» **WORK TO COMPLETE**: The answer must consist of each line below that holds the word "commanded", copied as it stands.

» **COLLECTED DATA**:
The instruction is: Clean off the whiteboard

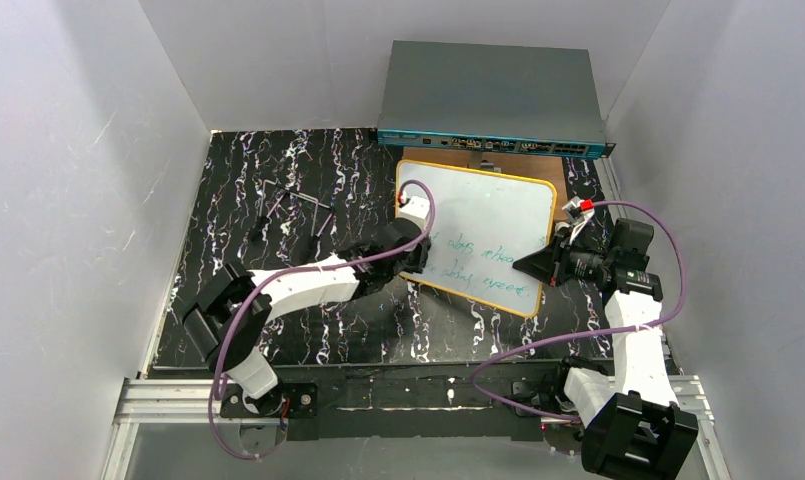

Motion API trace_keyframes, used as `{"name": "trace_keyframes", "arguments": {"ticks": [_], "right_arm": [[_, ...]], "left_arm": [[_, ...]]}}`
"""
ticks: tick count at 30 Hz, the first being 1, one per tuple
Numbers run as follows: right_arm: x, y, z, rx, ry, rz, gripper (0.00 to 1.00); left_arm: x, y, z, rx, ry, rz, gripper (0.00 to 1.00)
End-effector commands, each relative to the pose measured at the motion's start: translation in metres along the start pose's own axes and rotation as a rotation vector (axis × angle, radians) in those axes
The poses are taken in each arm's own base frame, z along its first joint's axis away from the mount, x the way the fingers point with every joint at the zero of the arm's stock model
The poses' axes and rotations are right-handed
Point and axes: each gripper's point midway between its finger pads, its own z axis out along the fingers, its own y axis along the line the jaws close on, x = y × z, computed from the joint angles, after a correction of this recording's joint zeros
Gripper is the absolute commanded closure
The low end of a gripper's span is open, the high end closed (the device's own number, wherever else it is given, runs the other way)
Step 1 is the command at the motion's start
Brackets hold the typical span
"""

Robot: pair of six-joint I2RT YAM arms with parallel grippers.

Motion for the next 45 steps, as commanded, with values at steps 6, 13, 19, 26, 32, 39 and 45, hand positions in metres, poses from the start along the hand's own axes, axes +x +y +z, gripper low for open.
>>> {"name": "trace_keyframes", "arguments": {"ticks": [6,13,19,26,32,39,45], "right_arm": [[-0.021,0.033,-0.002,-0.152,-0.044,-0.1,0.99],[-0.022,0.033,-0.002,-0.153,-0.044,-0.102,0.99],[-0.021,0.032,-0.002,-0.149,-0.043,-0.101,0.99],[-0.022,0.033,-0.002,-0.153,-0.045,-0.106,0.99],[-0.022,0.033,-0.002,-0.151,-0.044,-0.106,0.99],[-0.022,0.034,-0.002,-0.152,-0.045,-0.105,0.99],[-0.022,0.034,-0.002,-0.154,-0.046,-0.109,0.99]], "left_arm": [[-0.037,0.035,0.006,-0.056,-0.057,-0.077,1.0],[-0.043,0.002,-0.002,0.01,-0.072,-0.012,1.0],[-0.031,-0.027,-0.001,0.037,-0.062,0.033,1.0],[-0.037,0.035,0.001,-0.037,-0.054,-0.091,1.0],[-0.037,-0.01,-0.003,0.036,-0.059,-0.017,1.0],[-0.039,0.015,0.006,0.005,-0.044,-0.063,1.0],[-0.048,0.021,0.001,0.019,-0.052,-0.07,1.0]]}}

» **RESULT OF THE EXERCISE**:
Gripper is the absolute commanded closure
Motion for the next 45 steps, as commanded, with values at steps 6, 13, 19, 26, 32, 39 and 45, hand positions in metres, poses from the start along the hand's own axes, axes +x +y +z, gripper low for open.

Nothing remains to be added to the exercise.